Fiscal policy during the Great Recession was more expansionary than in the average post-1960 recession, with declines in taxes, increased in transfers, and higher purchases all contributing to higher than typical fiscalimpetus. This pattern reversed itself following the cyclical trough, with declining purchases, particularly among subnational governments, accounting for most of the shortfall. By mid-2012, cumulative fiscal impetus was below the average level in other post-1960 recessions. Although fiscal restraint is expected to ease somewhat over the coming years, there is no indication that fiscal policy will be a meaningful source of economic growth in the near future.

If fiscal policy is unlikely to be a meaningful source of economic stimulus in the near future then monetary policy will have to do the lion’s share of the heavy lifting.

Where next for the US$

The economic fundamentals of the US economy look solid. Regions like Texas might even be in danger of overheating as this report from the Dallas Federal Reserve – Regional Growth: Full Steam Ahead – makes clear:-

The regional economy is surging, with the Texas Business Outlook Survey (TBOS) production and revenue indexes at multiyear highs and annualized job growth of 3.6 percent year to date. Second-quarter job growth was 4.6 percent annualized, and July job growth was just as fast. Energy production continues to increase, and the rig count has risen since last August in spite of a decline in oil prices. Texas exports rebounded in July.

… All told, the regional economy is growing at an unsustainable pace. Texas employment has grown at more than twice its long-run average rate over the past four months. Declines in unemployment measures have slowed, suggesting Texas is near full employment and slack is being depleted. The rapid growth has led to labor shortages, which can cause bottlenecks in production and hurt productivity. Tight labor and housing markets are leading to mounting wage pressures and increasing prices.

Dallas Federal Reserve President Richard Fisher has been a hawk for as long as I can remember, however, he plans to retire in April of next year. As does his fellow hawk Charles Plosser – President of the Philadelphia Fed, although Jeffrey Lacker – President of the Richmond Fed – will take up the hawkish cause in 2015. Nonetheless this weakens to case for any rapid tightening of policy beyond the tapering of QE.

Given the zero bound interest rate policies of all the major central banks, growth rather than expectations of widening interest rate differentials is more likely to determine the direction of currencies. Therefore, the slower the Federal Reserve act in tightening policy, the stronger the momentum of US GDP growth, the larger the capital inflows and the stronger the support for the US$.

Elsewhere, the prospects for EU growth are much weaker.
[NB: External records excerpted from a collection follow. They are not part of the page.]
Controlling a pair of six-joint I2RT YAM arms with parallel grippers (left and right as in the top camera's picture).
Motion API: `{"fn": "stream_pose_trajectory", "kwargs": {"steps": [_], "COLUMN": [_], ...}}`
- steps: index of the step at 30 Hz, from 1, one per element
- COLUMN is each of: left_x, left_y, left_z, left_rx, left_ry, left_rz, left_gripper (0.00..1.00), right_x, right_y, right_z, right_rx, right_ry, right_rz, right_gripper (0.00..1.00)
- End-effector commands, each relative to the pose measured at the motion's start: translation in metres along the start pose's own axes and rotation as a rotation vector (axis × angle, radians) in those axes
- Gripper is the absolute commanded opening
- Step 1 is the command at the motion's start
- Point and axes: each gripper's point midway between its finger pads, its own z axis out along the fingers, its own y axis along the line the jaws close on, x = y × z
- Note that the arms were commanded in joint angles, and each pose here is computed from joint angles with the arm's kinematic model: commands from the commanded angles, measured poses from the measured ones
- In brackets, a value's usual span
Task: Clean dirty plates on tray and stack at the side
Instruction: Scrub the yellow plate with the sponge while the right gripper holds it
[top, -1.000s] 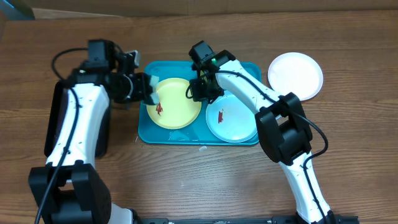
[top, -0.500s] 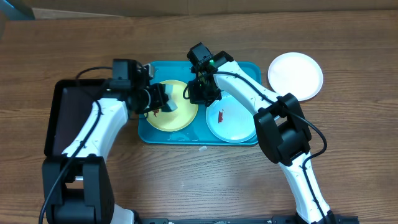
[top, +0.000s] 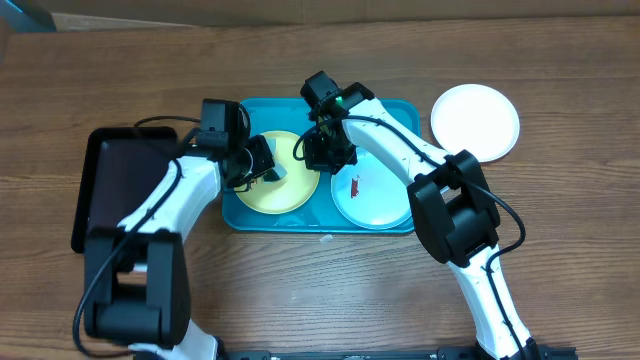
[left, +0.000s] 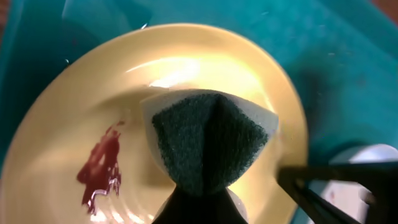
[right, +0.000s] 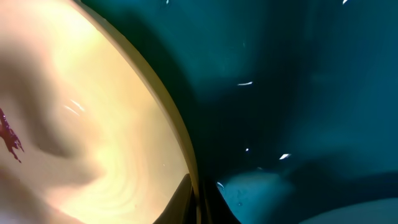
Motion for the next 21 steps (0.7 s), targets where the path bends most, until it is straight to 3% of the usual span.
{"fn": "stream_pose_trajectory", "kwargs": {"steps": [1,5,9,21], "left_x": [0.016,0.022,0.022,0.02], "left_y": [-0.001,-0.01,0.002,0.123], "left_z": [0.021,0.032,0.037,-0.002], "left_rx": [0.035,0.105,0.047,-0.652], "left_ry": [0.077,0.12,0.112,0.024], "left_rz": [-0.042,-0.044,-0.05,0.042], "left_gripper": [0.04,0.04,0.04,0.04], "right_x": [0.002,0.005,0.006,0.006], "right_y": [0.007,0.013,0.016,0.002], "right_z": [-0.001,0.001,0.003,0.002], "right_rx": [0.01,0.009,0.018,0.092], "right_ry": [-0.008,-0.008,-0.015,-0.027], "right_rz": [-0.015,-0.029,-0.042,-0.036], "right_gripper": [0.04,0.04,0.04,0.04]}}
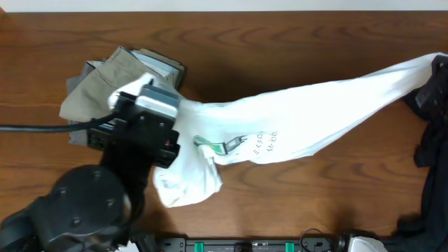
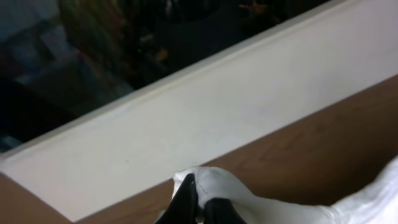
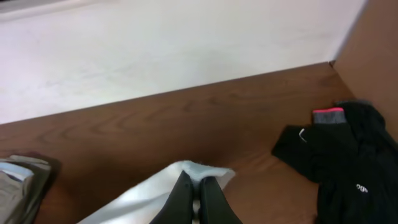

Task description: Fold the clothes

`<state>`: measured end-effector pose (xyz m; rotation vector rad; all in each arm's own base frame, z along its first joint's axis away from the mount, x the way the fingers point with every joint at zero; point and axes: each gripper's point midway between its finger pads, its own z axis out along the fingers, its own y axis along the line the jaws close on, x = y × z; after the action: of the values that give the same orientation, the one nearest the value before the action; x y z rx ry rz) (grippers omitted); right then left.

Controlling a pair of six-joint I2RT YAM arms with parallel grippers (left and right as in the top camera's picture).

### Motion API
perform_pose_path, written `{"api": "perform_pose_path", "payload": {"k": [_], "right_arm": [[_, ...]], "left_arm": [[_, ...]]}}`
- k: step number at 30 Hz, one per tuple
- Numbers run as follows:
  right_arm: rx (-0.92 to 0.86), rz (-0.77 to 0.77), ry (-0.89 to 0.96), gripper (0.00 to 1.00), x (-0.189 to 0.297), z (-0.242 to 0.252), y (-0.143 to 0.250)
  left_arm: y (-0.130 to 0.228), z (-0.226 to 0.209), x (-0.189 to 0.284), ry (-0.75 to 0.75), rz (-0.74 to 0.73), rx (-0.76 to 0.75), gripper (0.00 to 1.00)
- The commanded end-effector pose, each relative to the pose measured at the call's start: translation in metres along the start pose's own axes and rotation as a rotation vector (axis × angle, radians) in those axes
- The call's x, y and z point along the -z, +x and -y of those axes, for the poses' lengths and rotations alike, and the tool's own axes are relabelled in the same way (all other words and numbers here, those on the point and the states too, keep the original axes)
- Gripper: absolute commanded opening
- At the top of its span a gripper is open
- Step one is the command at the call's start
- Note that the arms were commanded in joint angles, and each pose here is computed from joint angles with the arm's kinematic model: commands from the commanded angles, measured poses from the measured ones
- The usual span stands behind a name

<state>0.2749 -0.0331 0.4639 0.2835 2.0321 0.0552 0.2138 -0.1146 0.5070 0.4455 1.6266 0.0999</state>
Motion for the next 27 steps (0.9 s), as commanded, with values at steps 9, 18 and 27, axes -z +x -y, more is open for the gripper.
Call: {"api": "perform_pose_path", "payload": {"k": [9,18,27], "right_arm": [[-0.123,0.218,0.258,0.01,0.076,0.047,-0.014],[-0.149,0.227,0.289,0.01,0.086,0.053,-0.009],[-0.164,0.215,0.262,0.01,0.029,0.048,-0.037]], "left_arm": [[-0.035,-0.053,0.029,-0.093,0.086,0.038,0.06],[-0.022,-0.053,0.016,-0.208,-0.018,-0.083,0.06],[-0.020,-0.021,-0.028,-0.263,-0.128,-0.352,0.06]]}}
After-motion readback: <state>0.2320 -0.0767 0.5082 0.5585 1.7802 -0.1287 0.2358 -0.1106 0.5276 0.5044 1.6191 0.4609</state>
Further QE is imminent after last week’s disappointing uptake of TLTRO funds – Bruegal – T.L.T.R.O. is Too Low To Resuscitate Optimism has more detail. The BoJ, meanwhile, continues with its policy of QQE yet, without the Third Arrow of the Abenomics – serious structural reform – Japan is unlikely to become an engine of economic growth. China continues its rebalancing but the momentum of growth is downward. In this environment the US looks like a land of opportunity to the optimist and the “least worst” safe-haven in an uncertain world for the pessimist. Either way, barring a substantial escalation in direct geopolitical risk, the US$ is unlikely to weaken. Technically the currency is looks set to appreciate further; in so doing this may create a virtuous circle reducing import price inflation and delaying – or possibly mitigating the need for – tightening by the Federal Reserve.